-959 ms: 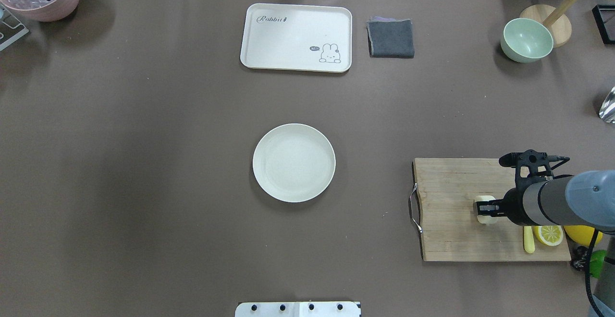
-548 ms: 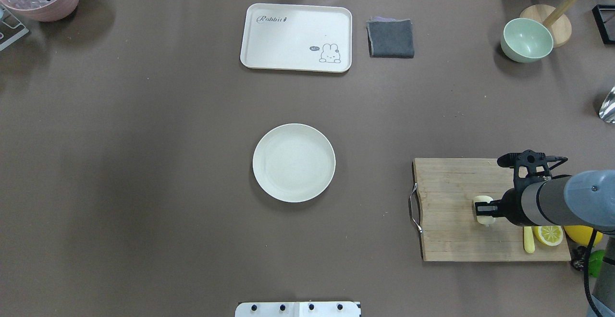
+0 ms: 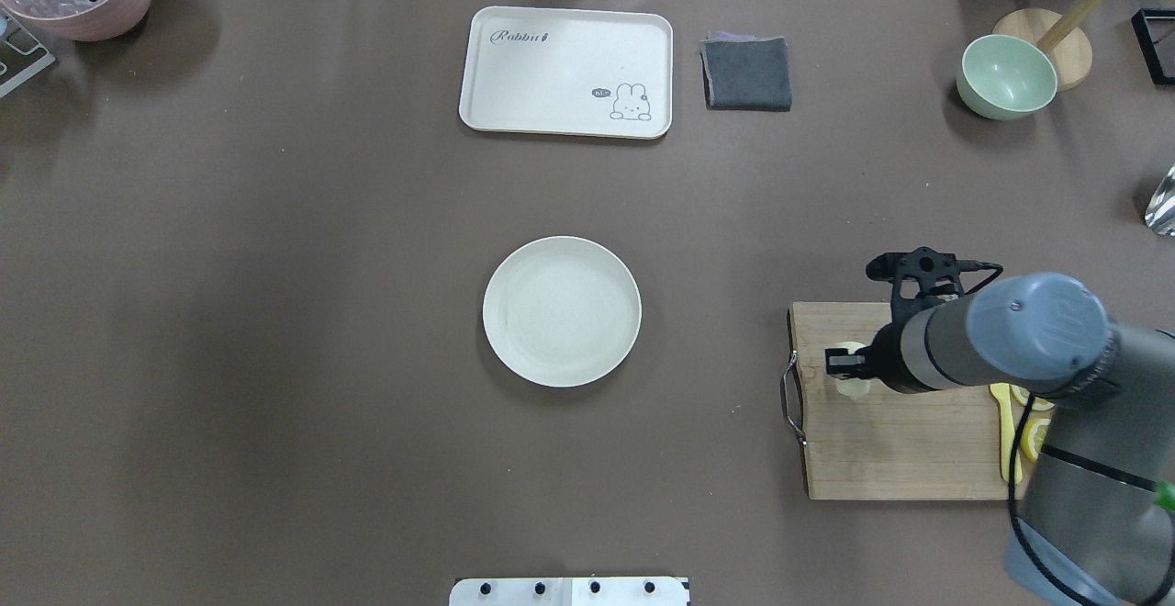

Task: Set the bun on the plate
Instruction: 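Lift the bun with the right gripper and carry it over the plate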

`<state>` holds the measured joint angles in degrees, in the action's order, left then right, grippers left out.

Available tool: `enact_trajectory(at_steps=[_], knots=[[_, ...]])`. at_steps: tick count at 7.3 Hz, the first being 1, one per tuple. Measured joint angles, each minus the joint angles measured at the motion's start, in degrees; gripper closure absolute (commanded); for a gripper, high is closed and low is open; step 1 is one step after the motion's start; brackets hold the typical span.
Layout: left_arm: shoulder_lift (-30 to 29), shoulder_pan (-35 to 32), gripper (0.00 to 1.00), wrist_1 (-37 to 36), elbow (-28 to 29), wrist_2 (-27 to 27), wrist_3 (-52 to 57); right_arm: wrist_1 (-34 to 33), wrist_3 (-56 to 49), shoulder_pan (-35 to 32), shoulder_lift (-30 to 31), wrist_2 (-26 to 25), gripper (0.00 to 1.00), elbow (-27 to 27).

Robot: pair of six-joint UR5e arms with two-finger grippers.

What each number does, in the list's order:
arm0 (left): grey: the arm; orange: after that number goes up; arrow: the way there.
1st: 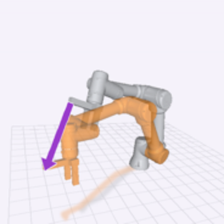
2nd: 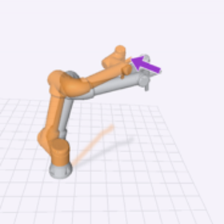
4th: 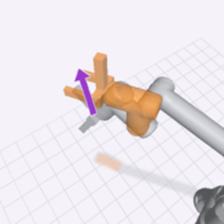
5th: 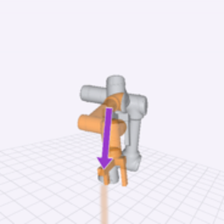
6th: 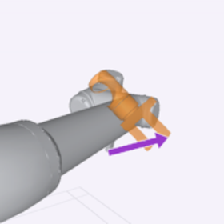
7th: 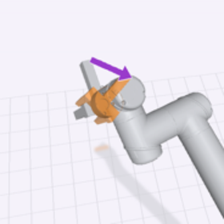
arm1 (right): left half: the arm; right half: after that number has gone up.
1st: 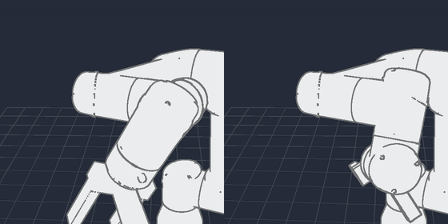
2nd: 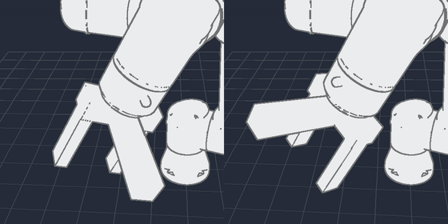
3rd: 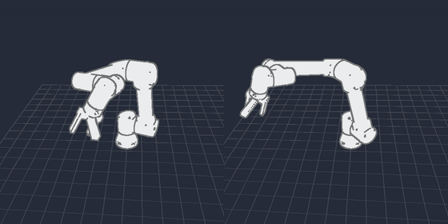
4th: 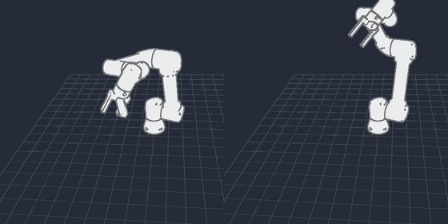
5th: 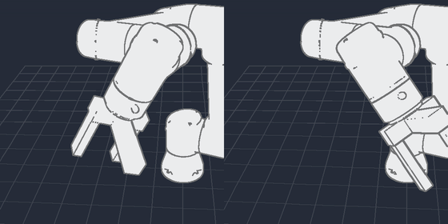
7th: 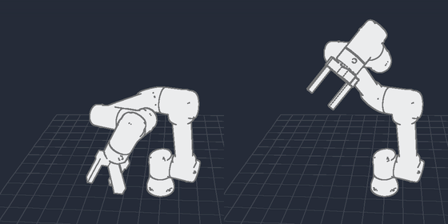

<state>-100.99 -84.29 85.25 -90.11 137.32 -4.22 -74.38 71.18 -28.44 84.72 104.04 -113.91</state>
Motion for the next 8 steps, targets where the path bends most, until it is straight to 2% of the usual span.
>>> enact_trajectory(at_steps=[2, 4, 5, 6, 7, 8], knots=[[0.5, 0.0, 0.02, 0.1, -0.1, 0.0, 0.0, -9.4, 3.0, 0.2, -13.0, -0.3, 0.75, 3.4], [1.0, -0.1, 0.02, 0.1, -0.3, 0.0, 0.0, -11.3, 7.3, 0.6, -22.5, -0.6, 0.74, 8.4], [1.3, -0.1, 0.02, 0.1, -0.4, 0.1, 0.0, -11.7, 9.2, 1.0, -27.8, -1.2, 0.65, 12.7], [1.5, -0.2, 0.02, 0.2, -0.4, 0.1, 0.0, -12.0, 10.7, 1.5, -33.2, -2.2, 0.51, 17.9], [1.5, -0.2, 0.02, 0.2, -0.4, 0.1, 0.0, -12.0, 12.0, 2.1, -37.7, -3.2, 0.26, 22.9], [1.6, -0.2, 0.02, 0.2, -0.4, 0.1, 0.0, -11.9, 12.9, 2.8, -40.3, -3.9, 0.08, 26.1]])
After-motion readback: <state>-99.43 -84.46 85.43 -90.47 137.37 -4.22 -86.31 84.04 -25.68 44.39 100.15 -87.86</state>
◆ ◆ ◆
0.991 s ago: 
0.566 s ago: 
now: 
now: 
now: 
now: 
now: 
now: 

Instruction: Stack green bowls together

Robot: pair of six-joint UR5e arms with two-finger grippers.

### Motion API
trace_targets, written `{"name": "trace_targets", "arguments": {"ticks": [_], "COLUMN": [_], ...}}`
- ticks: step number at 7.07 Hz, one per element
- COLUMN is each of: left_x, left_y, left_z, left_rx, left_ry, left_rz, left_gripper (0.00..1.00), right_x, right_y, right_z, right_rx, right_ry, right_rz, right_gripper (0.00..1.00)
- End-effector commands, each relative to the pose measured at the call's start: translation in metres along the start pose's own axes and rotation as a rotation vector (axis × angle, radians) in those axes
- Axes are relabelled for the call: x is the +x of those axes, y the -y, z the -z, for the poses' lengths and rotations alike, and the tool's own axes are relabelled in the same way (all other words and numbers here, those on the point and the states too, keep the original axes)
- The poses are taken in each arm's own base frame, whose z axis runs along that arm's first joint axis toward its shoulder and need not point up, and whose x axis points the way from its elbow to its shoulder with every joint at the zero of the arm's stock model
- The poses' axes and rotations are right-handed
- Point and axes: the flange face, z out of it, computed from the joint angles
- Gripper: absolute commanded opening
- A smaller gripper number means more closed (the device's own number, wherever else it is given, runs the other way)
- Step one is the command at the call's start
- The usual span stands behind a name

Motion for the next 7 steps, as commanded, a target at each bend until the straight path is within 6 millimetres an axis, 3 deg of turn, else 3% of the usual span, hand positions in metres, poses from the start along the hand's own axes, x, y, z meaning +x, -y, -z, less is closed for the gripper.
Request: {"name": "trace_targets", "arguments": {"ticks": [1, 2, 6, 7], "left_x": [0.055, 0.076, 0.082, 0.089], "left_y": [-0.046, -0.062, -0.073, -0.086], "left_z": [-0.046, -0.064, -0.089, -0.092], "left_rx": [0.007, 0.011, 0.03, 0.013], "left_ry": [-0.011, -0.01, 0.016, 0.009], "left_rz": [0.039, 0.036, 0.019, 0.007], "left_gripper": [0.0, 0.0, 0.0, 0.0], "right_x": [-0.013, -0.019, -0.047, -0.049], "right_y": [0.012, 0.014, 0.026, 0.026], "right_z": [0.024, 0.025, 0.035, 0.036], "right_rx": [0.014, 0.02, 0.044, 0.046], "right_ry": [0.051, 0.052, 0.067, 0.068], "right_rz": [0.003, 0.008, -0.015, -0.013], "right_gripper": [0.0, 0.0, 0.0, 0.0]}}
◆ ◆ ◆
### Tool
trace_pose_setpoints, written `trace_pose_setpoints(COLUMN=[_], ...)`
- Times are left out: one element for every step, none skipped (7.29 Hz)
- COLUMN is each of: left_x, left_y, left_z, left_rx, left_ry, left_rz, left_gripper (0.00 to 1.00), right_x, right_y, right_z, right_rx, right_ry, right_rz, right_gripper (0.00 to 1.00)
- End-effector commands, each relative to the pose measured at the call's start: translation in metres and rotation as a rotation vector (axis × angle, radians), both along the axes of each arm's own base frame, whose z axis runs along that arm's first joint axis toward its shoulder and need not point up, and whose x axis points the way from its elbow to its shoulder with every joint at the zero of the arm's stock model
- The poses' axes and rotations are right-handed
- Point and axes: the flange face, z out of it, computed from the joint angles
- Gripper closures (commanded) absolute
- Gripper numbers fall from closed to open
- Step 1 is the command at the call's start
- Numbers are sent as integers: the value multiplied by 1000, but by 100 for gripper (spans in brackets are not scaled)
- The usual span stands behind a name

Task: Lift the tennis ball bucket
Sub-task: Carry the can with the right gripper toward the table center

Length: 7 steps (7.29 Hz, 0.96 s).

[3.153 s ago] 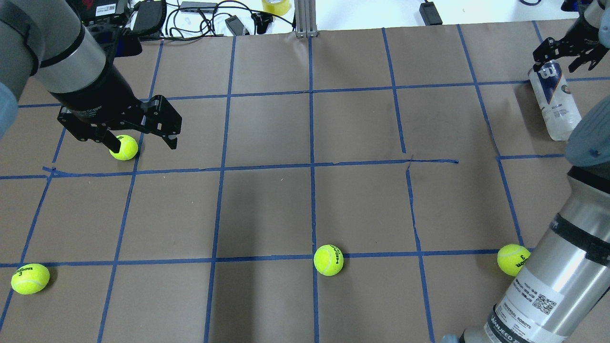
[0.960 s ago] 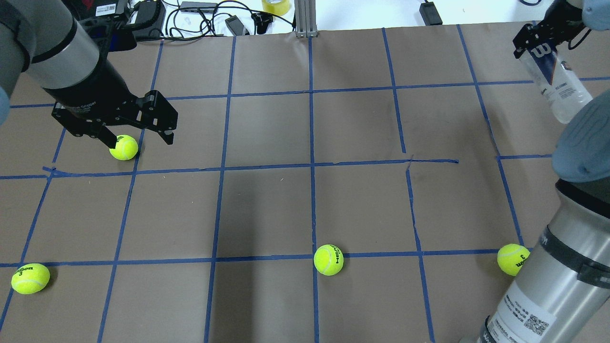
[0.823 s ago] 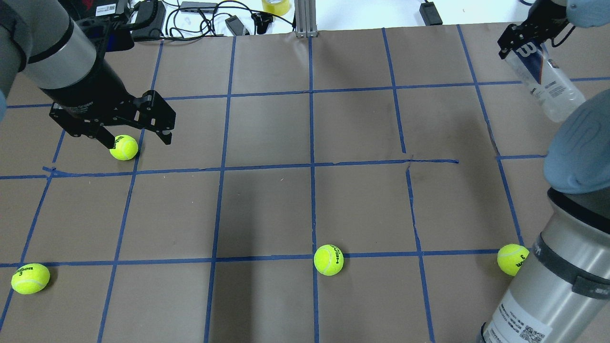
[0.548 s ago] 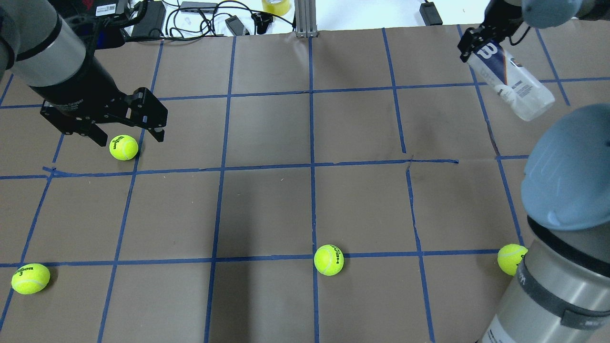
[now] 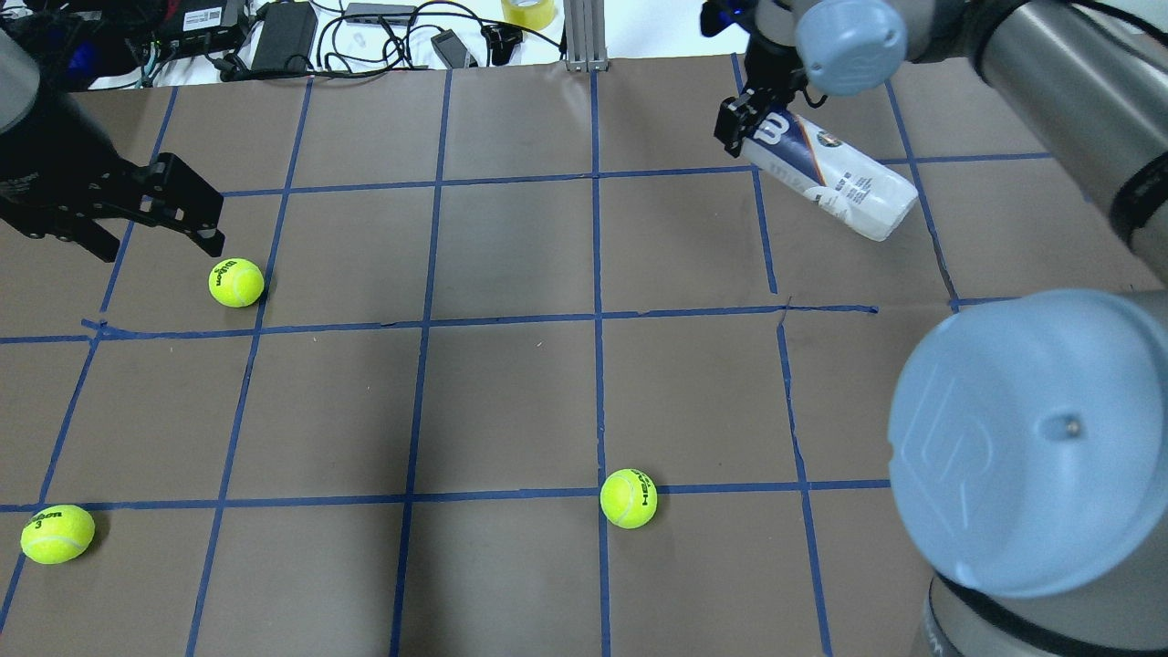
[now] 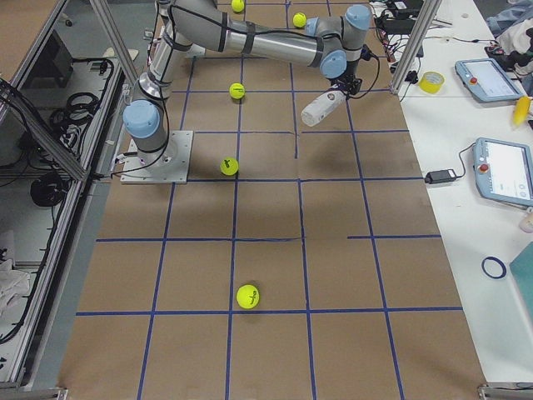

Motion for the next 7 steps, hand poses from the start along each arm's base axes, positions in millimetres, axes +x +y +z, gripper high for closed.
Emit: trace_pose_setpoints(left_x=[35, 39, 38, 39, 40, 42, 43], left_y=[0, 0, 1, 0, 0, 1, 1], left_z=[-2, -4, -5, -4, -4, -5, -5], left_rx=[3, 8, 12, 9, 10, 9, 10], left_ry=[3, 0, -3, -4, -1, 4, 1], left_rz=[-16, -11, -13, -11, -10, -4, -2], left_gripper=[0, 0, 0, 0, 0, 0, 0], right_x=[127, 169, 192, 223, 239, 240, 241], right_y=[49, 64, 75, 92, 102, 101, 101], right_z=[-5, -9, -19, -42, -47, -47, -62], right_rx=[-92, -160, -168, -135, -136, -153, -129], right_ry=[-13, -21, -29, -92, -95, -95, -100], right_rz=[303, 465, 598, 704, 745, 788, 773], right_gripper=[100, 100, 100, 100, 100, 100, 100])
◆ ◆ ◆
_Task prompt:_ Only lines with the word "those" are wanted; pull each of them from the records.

_Written answer:_
- End-effector commands, each relative to the pose measured at the call's start: translation in metres along the start pose's own axes and rotation as a rotation vector (axis × angle, radians) in those axes
- Axes are relabelled for the call: x is the +x of those axes, y the -y, z the -z, for the poses' lengths and rotations alike, and the tool's own axes are relabelled in the same way (all other words and numbers here, those on the point and the states too, keep the original axes)

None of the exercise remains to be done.